I analyze all this in terms of money, cold and rational, because I still can't allow that bipolar threatens my life like cancer would, or inhibits it like cerebral palsy would.

And honestly, it's probably good that I think that way. Like blind bicyclists who employ echolocation -- if they weren't optimistic about their conditions, they'd be on the couch all day.

But I've headbutted the world enough times to know that I have to be realistic, too. Since leaving AmeriCorps, I am stable. I still have some rogue anxiety going on, and I slip into depression once in a while, but now that my stress levels are low, I am functioning again.

Did I head towards adulthood hoping I'd have limited choices if I wanted to be stable? No. But how wonderful that changing my circumstances makes me healthier.
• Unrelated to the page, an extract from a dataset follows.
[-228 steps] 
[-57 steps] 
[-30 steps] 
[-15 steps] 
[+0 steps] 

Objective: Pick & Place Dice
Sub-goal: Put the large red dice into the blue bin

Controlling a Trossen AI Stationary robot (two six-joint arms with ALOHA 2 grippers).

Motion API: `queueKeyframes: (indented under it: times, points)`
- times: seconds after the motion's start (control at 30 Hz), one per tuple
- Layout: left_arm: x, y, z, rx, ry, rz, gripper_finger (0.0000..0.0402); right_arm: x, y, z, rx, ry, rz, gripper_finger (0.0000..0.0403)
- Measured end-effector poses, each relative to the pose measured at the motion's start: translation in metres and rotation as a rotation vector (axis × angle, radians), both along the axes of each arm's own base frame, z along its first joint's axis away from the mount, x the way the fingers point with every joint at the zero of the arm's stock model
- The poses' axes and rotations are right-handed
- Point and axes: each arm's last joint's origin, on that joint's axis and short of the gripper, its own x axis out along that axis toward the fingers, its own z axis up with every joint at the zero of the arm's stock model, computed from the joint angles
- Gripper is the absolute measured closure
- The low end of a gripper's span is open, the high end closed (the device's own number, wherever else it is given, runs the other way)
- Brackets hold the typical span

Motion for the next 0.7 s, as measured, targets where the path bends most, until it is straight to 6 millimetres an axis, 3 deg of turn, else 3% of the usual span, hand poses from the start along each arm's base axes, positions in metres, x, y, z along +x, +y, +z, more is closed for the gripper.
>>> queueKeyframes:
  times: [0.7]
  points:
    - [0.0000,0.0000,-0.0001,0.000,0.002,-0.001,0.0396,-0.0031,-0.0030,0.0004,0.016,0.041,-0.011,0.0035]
And so how can mental illness be as grave as those other illnesses? But I know it can. I've been to the brink many times. I am okay today, so I don't have a mental illness; I forget about tomorrow. I worry about having children and whether I will fall apart on them.

I choose a job that keeps me afloat but that won't earn me wealth. The illness curtails our earning power. Another reason for financial assistance.

I'm still discovering what having bipolar disorder means for my life. I know it doesn't have to mean devastation, and that financial assistance isn't damning -- it's lucky. I know that without a psychiatrist and meds, I might die. It doesn't feel like cancer-die, but somehow it's true.

And when I feel good, all of this feels like life rather than burden -- like, as I said, discovery. It's interesting. I enjoy figuring it all out.

My cat is sleeping with her foot in her face. For some reason that seems appropriate right now. Being at home on a weekday, sitting next to the sunshine and my cat with her foot in her face.